Chaque centre aux portes de la ville sera un outil au service de cinq nécessités cruciales et urgentes dans le contexte du pays et permettra de contribuer à : – la sécurité et la salubrité alimentaire ; – l’effort national de stabilisation des populations rurales par l’économie ; la lutte contre la désertification ; la préservation de la biodiversité, etc.
Ce type de projets imagine des stratégies capables de faire l’inventaire des ressources et de les valoriser pour satisfaire les besoins élémentaires des populations concernées en terme d’emploi, d’activités génératrices de revenus, de stabilité et de dignité ; au départ des possibilités des populations et des ressources des régions.
Chaque centre est un laboratoire d’expérimentation, un showroom des produits disponibles, patrimoine de la région et du génie humain, un espace d’échange, de formation et de communion, favorisant l’émergence de l’initiative privée ; il offre des possibilités, en terme de savoir, de savoir-faire, de compétences et de ressources disponibles, et ce dans plusieurs domaines d’activité.
Les femmes et les jeunes, bénéficiaires des programmes d’actions locales
Il est le témoin de l’existence possible d’une économie plus équitable, une économie coopérative et mutualiste qui permet une meilleure redistribution des richesses, basée sur la valorisation des ressources disponibles, sur l’économie du patrimoine, du terroir et des savoir-faire.
Une économie à l’écoute des besoins et des potentialités, respectueuse de l’environnement, basée sur un contrat social au service de l’intérêt général.
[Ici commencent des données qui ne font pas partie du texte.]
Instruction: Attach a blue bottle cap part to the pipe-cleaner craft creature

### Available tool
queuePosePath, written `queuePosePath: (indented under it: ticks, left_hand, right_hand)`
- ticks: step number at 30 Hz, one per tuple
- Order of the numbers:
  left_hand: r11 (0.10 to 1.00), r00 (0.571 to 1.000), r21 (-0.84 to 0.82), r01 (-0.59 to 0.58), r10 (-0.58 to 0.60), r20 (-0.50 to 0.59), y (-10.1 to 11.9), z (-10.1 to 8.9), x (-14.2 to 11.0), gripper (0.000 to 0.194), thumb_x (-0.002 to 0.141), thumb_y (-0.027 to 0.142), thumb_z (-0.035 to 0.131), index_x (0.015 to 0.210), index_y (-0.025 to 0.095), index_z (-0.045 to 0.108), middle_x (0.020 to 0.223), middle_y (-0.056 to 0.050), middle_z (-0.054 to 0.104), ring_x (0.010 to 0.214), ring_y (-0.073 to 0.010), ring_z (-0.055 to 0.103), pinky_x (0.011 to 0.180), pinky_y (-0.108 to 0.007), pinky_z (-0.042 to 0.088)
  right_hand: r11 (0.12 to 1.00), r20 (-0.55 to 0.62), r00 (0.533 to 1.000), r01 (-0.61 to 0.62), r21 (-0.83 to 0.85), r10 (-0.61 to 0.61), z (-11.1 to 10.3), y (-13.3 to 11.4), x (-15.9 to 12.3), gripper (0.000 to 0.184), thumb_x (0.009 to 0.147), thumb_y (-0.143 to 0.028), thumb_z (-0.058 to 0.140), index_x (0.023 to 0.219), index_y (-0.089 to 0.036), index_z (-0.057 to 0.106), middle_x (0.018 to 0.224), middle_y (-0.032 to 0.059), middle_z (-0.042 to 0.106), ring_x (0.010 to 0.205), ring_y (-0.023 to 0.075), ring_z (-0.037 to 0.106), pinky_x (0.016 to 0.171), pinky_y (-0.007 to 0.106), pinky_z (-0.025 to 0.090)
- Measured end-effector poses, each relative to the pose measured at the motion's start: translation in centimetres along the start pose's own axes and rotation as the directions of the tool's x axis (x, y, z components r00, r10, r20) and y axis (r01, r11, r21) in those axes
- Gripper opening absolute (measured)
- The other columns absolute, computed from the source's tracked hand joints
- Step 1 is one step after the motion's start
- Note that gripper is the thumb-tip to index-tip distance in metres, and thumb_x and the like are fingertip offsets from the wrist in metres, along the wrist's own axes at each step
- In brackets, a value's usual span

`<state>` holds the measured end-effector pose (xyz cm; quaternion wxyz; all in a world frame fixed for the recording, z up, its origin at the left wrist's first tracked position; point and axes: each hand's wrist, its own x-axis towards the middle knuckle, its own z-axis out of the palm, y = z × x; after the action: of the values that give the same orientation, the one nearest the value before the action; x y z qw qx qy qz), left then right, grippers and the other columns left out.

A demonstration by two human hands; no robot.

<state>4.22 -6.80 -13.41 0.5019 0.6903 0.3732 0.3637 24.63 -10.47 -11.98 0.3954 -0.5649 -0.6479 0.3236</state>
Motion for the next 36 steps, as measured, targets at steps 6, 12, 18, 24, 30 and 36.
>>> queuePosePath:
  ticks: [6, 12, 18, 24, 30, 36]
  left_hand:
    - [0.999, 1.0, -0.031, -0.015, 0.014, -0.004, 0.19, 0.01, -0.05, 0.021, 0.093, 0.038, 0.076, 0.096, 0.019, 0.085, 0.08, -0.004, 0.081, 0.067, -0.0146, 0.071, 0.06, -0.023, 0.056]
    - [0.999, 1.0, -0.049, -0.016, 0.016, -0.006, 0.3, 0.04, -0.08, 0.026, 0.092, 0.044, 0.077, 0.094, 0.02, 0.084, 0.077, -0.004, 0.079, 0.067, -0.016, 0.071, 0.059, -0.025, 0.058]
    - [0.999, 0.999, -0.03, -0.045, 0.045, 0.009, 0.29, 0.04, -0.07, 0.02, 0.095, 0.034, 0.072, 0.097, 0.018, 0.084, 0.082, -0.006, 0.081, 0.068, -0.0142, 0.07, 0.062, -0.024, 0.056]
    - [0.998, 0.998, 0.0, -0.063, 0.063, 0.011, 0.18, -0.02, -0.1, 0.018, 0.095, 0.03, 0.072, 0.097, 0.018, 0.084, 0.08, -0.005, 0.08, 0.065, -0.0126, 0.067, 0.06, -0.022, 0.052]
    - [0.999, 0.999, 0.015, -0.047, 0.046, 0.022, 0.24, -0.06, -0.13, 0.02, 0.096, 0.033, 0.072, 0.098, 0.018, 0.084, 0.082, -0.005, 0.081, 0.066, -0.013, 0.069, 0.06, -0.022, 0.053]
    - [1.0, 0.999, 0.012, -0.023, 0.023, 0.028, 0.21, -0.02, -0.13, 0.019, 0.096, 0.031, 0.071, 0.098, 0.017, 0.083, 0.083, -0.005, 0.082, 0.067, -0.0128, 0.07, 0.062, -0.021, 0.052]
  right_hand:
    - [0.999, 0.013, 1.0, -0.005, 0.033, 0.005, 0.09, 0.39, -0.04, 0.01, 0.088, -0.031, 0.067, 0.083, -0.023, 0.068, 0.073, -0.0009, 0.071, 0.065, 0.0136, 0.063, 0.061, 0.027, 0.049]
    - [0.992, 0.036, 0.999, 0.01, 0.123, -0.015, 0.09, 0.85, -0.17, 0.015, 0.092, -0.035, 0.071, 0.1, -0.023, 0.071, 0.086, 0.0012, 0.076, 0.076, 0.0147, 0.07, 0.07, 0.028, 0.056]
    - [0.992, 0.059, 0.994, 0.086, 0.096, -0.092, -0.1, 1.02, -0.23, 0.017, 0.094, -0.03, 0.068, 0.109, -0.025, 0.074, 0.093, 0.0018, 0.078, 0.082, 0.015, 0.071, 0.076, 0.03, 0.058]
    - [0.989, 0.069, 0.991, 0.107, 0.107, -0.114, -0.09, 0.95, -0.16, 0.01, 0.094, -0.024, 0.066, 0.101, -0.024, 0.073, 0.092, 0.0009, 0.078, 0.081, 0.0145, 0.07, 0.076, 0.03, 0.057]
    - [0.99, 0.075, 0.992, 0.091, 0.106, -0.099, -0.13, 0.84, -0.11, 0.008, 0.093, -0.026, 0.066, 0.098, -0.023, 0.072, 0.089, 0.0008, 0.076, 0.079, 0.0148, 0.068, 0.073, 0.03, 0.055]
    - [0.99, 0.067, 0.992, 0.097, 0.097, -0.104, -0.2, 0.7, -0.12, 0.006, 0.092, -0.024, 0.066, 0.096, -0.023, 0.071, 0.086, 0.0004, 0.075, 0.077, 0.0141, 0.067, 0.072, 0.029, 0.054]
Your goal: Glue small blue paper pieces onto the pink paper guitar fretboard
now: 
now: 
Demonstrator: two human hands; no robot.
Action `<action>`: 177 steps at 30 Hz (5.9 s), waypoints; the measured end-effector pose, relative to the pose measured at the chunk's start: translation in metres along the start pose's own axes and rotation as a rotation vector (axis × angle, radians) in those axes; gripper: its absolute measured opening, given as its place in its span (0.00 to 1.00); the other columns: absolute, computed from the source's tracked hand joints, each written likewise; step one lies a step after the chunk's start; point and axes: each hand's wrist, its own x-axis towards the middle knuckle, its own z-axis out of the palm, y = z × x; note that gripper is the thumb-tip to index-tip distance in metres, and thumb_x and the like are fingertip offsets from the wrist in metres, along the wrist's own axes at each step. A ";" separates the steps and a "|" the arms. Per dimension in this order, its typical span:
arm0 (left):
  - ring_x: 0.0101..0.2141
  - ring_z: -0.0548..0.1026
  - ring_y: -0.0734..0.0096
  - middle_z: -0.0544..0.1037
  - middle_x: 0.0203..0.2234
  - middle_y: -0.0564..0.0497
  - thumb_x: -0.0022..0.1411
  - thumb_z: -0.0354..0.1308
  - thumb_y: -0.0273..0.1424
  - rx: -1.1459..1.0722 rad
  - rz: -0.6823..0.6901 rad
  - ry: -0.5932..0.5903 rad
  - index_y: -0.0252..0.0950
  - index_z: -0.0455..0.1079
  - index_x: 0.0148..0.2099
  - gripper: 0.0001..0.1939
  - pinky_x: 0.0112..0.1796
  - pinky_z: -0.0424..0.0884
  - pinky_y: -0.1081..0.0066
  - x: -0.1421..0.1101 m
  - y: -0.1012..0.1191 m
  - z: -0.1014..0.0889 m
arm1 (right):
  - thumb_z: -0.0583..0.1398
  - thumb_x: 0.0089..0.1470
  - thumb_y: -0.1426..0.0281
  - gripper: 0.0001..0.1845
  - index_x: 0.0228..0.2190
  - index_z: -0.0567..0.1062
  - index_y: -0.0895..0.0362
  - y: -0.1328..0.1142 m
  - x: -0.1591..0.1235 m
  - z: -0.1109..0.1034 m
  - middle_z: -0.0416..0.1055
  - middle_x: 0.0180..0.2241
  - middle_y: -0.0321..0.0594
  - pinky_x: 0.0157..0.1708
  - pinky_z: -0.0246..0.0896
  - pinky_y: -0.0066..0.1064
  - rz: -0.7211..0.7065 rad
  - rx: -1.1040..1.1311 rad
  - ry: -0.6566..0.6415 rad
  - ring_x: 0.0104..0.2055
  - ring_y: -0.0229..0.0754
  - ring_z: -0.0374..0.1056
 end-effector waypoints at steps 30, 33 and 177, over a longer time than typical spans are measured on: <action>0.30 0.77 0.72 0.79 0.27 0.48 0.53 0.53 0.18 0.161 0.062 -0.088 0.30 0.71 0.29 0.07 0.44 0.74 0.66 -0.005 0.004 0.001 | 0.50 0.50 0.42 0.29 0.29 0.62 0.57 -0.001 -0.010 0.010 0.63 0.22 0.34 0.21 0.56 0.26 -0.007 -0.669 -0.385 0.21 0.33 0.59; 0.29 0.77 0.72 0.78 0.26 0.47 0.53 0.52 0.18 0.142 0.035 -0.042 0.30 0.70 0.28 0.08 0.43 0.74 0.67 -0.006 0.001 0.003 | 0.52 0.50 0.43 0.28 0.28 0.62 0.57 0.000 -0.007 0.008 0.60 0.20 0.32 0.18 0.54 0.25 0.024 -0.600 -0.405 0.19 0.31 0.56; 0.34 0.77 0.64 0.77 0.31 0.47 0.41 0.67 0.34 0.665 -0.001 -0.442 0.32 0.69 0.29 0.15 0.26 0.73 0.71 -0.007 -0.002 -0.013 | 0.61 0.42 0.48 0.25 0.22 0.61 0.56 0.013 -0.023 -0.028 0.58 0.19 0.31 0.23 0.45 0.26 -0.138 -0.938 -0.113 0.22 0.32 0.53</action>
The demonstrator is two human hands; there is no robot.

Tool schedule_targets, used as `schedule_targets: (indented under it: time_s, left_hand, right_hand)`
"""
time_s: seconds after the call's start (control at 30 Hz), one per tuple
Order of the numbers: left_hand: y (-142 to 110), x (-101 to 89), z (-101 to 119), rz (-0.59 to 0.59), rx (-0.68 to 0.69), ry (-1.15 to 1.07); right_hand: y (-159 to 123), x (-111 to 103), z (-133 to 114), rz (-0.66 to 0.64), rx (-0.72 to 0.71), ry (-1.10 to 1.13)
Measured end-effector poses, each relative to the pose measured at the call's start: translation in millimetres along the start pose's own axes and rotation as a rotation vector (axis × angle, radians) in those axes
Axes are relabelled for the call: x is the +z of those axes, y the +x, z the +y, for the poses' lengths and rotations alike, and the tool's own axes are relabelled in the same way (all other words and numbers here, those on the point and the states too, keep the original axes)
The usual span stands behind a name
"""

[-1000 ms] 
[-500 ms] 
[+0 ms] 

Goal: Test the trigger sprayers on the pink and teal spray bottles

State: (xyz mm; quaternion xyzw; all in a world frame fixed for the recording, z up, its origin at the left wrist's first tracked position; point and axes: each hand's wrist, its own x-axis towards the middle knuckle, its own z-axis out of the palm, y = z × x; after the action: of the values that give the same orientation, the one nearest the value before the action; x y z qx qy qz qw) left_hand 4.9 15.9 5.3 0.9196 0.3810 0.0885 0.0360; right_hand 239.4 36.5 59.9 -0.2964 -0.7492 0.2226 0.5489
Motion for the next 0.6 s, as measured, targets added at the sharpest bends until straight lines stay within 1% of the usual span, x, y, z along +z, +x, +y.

Notre souci en matière de promotion humaine est de concilier modernité et tradition, économie formelle et économie informelle avec : – la satisfaction des besoins de proximité ; – la production et la consommation locale ; une ouverture sur le marché international ; la mise en place de structures artisanale, agricole et industrielle à taille humaine ; la mobilisation de l’énergie et des capacités directes ; le recours raisonné à l’énergie et à la technologie moderne, etc.
Les populations bénéficiaires ? Ce sont les populations rurales et périurbaines, les femmes et les jeunes, fragilisés par la mondialisation, et dont la survie dépend de l’informel : la production alimentaire directe, l’artisanat de nécessité, l’auto construction de la maison, les thérapeutiques traditionnelles, l’entraide, la solidarité, les productions culturelles, l’assistance mutuelle, en résumé tout ce qui a permis depuis des millénaires aux ancêtres de tous les peuples de survivre et de nous engendrer.
Chaque centre aux portes de la ville sera un outil au service de cinq nécessités cruciales et urgentes dans le contexte du pays et permettra de contribuer à : – la sécurité et la salubrité alimentaire ; – l’effort national de stabilisation des populations rurales par l’économie ; – la lutte contre la désertification ; – la préservation de la biodiversité ; – être un lieu d’accueil et d’hébergement pour un tourisme militant et solidaire.